Reproduce the lines of the material exactly, excluding every image.

**Data below**.
○ ○ ○

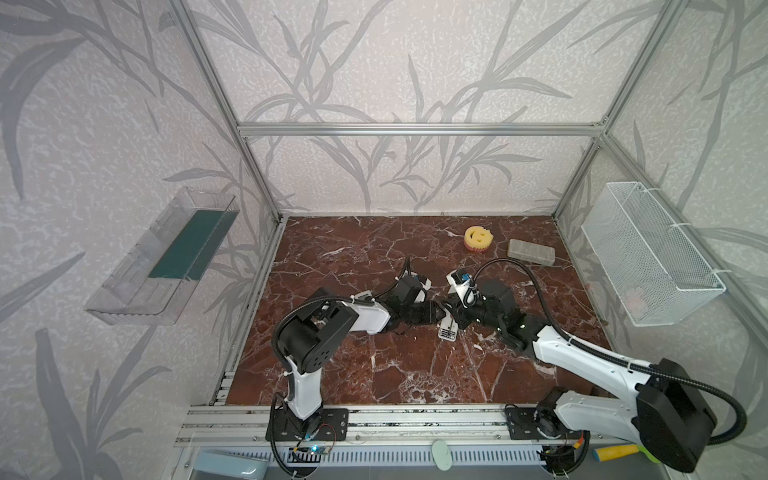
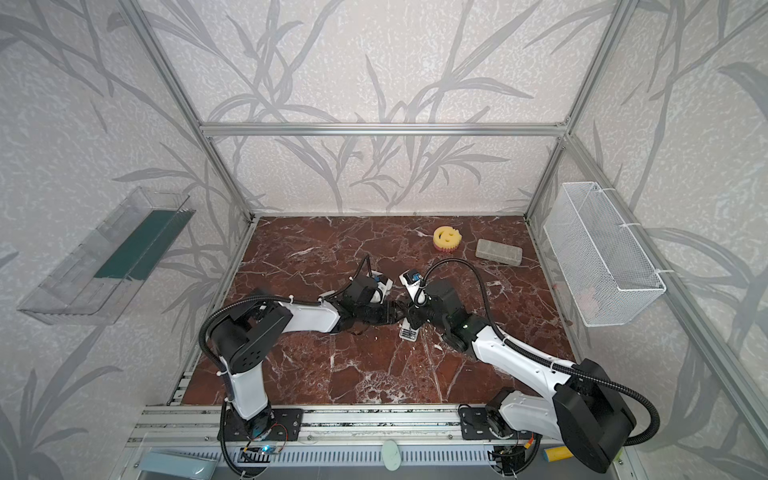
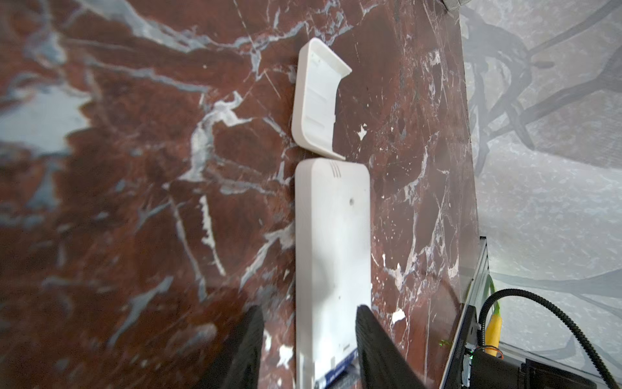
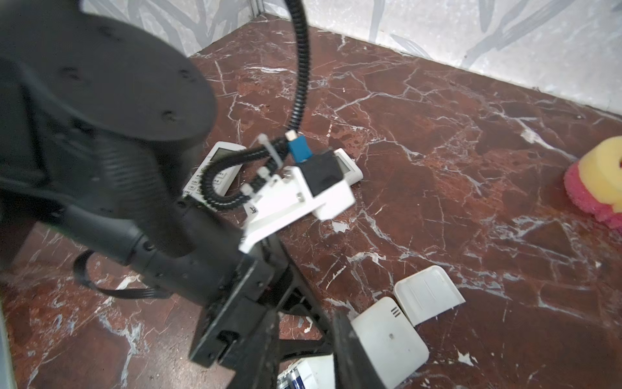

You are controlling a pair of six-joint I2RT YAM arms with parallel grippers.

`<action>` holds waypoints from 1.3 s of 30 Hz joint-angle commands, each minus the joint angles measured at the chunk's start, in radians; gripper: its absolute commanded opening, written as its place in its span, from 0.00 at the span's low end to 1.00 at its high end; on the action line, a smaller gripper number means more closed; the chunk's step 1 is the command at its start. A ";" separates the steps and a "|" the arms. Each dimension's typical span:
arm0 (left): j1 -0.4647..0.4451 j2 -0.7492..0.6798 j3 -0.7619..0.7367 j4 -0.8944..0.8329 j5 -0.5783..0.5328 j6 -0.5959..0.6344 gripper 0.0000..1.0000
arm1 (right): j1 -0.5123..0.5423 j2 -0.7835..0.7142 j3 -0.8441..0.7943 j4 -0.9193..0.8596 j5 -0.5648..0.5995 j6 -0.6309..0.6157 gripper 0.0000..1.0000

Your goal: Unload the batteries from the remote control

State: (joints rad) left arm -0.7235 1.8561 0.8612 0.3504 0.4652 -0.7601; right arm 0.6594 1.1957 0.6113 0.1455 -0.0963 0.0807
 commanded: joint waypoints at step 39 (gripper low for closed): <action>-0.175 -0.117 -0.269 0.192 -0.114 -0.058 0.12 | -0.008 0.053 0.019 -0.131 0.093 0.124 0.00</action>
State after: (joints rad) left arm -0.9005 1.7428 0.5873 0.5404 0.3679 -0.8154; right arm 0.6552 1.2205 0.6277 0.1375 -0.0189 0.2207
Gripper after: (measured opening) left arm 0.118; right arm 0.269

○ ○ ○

**Response to the exercise**.
You are controlling a pair of six-joint I2RT YAM arms with parallel grippers.

`<action>` holds waypoints from 1.3 s of 30 Hz joint-angle commands, each minus the joint angles measured at the chunk's start, in radians; gripper: its absolute commanded opening, written as its place in its span, from 0.00 at the span's low end to 1.00 at its high end; on the action line, a smaller gripper number means more closed; the chunk's step 1 is the command at its start. A ";" separates the steps and a "|" the arms. Each dimension's typical span:
arm0 (left): j1 -0.4647..0.4451 j2 -0.7492..0.6798 j3 -0.7619..0.7367 j4 -0.8944..0.8329 j5 -0.5783..0.5328 j6 -0.5959..0.6344 gripper 0.0000..1.0000
arm1 (right): j1 -0.5123..0.5423 j2 -0.7835..0.7142 j3 -0.8441..0.7943 j4 -0.9193..0.8596 j5 -0.5648..0.5995 j6 -0.6309..0.6157 gripper 0.0000..1.0000

Your goal: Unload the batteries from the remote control

State: (joints rad) left arm -0.7235 1.8561 0.8612 0.3504 0.4652 -0.7601; right arm 0.6594 1.1957 0.6113 0.1455 -0.0963 0.0807
 commanded: joint waypoints at step 39 (gripper low for closed): <action>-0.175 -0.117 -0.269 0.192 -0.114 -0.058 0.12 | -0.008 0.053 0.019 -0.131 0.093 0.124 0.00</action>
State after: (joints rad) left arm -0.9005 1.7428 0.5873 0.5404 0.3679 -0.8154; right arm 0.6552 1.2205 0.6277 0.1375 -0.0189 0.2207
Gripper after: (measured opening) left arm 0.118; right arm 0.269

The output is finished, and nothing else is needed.